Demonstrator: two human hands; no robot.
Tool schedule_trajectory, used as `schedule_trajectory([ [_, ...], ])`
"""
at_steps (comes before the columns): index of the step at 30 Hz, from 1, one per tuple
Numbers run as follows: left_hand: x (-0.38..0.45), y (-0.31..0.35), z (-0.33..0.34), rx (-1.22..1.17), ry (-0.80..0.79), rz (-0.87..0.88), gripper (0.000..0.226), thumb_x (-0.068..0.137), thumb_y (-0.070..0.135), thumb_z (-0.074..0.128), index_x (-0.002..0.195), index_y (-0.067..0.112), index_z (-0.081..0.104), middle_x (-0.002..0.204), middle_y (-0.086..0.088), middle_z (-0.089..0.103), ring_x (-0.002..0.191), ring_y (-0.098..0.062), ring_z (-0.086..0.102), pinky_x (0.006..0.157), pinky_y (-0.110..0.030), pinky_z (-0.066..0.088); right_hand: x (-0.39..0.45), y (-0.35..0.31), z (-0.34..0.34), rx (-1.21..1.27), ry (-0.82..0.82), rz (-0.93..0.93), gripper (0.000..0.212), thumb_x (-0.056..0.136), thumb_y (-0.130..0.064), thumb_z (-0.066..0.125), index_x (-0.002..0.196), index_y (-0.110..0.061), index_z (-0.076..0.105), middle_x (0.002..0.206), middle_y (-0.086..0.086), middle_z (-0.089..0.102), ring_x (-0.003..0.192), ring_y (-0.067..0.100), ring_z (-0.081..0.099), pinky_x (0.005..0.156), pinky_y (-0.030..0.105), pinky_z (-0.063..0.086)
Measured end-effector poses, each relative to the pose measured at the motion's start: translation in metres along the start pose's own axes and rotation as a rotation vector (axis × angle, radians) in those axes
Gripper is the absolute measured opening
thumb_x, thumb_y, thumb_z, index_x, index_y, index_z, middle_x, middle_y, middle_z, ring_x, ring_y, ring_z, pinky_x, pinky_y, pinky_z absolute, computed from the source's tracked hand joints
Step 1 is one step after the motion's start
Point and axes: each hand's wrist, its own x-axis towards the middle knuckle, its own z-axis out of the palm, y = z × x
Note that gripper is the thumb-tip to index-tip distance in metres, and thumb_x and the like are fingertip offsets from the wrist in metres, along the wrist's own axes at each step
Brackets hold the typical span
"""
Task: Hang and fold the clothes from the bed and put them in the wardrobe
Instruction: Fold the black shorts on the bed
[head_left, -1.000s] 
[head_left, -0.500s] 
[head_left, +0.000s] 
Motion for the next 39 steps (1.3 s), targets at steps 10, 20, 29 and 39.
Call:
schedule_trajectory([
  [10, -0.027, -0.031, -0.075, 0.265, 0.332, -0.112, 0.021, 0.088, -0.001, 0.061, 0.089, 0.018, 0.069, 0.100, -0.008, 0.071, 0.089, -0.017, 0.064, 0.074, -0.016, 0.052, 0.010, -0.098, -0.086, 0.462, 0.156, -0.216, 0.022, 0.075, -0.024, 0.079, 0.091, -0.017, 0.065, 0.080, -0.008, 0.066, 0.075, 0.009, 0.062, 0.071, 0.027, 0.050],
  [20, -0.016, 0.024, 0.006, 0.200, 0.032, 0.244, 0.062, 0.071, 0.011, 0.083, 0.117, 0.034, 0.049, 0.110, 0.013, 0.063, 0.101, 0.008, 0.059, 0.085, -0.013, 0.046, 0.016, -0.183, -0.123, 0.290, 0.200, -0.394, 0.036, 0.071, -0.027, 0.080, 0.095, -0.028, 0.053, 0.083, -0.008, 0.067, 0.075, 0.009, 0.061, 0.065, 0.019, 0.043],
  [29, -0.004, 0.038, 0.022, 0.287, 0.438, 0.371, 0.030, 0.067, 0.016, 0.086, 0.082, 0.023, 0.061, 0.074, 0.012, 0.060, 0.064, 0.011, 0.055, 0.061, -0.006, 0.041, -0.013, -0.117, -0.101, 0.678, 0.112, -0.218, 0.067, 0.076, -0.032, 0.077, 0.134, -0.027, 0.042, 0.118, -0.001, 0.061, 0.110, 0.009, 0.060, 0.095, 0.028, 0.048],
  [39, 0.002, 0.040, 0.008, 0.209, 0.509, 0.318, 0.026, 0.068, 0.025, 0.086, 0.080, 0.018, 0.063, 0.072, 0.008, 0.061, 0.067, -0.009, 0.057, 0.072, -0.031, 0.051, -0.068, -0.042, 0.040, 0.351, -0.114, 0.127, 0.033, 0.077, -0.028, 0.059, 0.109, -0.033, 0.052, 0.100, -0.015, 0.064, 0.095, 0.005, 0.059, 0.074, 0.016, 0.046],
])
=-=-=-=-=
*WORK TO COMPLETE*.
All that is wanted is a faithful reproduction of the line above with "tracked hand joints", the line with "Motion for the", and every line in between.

*OUTPUT BELOW*.
thumb_x, thumb_y, thumb_z, index_x, index_y, index_z, middle_x, middle_y, middle_z, ring_x, ring_y, ring_z, pinky_x, pinky_y, pinky_z absolute, computed from the source's tracked hand joints
Step 1 is one step after the motion's start
Point and axes: each hand's wrist, its own x-axis towards the middle knuckle, its own z-axis out of the palm, y = z × x
Note that gripper is the thumb-tip to index-tip distance in metres, and thumb_x and the like are fingertip offsets from the wrist in metres, along the wrist's own axes at each step
Brackets hold the typical span
"""
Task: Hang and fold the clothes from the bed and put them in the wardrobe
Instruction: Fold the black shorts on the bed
[head_left, -1.000s] 
[head_left, -0.500s] 
[head_left, +0.000s] 
Motion for the next 39 steps (1.3 s), targets at steps 10, 20, 29 and 39.

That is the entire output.